If we changed the game so people only have to whisper “Polo,” I rarely, if ever, will gain information from shouting “Marco,” and will mostly be stumbling around in the dark.
I might need some pretty sophisticated thinking to tag somebody. Perhaps I’d consider the shape of the swimming pool, who’s likely to try sneaking up behind me just for fun, who’s likely to get bored and forget that I’m still out to tag them, my energy level, and perhaps shift to quietly swimming around while listening for the splashes of the other players.
And these are not considerations that are immediately suggested by the “rules of the game,” which encourage you to think in terms of the actions: swimming, shouting “Marco,” and tagging. A kid who operated by just experimenting with when they should shout “Marco” and swimming around randomly is extremely unlikely to arrive at the precise manner of playing the game that might let them tag somebody in whisper Marco Polo.
A problem statement can prime us to think in terms of misleading similarities (i.e. using a correlation coefficient as a proxy for information), or non-strategic movement (i.e. making a lot of noise splashing around and shouting “Marco” in a way that makes it hard to hear where others are).
Shifting our focus from babbling within constraints to babbling about constraints seems to be a useful move.
Babbling within constraints examples:
Pushing chess pieces around according to the rules of the game
Tracing random routes through a maze
Playing arbitrary notes over a I-V-vi-IV chord progression
Swimming around and shouting “Marco” as fast as you can
Shifting materials in such a way as to form a platform crossing the river
Babbling about constraints examples:
Imagining principles that might be helpful (“move my pieces closer to the other king,” “put pieces where they have the largest number of possible moves,” “check to make sure they can’t take your piece for free on the next move”).
Look for areas of the maze that you definitely don’t need to move through.
Periodically changing the register, scrambling the order of the chords every 8 measures
Trying a tactic of standing still, listening for swimmers, and then surprise-lunging; not shouting “Marco” until you hear the others close by
Observing the height of the river over time, in order to determine how high and wide it gets when it floods.
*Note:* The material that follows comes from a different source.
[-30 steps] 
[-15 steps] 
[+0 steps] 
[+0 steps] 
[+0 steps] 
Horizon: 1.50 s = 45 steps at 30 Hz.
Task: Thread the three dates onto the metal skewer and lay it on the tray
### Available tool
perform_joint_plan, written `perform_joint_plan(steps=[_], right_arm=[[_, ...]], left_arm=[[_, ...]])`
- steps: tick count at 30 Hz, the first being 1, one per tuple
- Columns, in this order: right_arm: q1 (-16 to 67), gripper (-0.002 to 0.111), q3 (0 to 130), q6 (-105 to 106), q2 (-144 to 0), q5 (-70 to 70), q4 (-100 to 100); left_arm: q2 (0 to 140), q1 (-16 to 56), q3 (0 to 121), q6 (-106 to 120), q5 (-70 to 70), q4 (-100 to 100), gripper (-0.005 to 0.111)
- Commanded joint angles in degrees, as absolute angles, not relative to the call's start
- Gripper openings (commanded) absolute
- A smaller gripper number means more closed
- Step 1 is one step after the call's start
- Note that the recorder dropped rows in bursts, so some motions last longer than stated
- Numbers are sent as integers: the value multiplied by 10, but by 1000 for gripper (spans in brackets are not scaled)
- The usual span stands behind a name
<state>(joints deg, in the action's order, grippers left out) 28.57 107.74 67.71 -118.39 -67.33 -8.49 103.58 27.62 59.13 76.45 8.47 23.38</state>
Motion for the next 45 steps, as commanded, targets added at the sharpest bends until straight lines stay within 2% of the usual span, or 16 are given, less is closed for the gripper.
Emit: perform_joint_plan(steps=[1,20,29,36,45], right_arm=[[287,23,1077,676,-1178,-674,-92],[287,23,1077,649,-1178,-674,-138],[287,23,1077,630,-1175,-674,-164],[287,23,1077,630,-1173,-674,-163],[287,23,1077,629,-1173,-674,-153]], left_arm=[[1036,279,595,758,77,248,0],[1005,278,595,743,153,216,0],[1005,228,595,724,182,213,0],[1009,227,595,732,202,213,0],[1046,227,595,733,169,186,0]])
I notice that I tend to alternate between these two modes. It’s often quite useless for me to force myself to come up with constraints for a problem I haven’t tried messing around with yet. Likewise, at a certain point, messing around becomes obviously fruitless, and imposing constraints becomes more productive.
That’s an awesome analogy/example. Well done.
Also, this comment would only need a little more flesh on it to be a great post in its own right.
Thanks, John :) Your post has been thought-provoking for me (three top-level comments so far), so that might have to happen!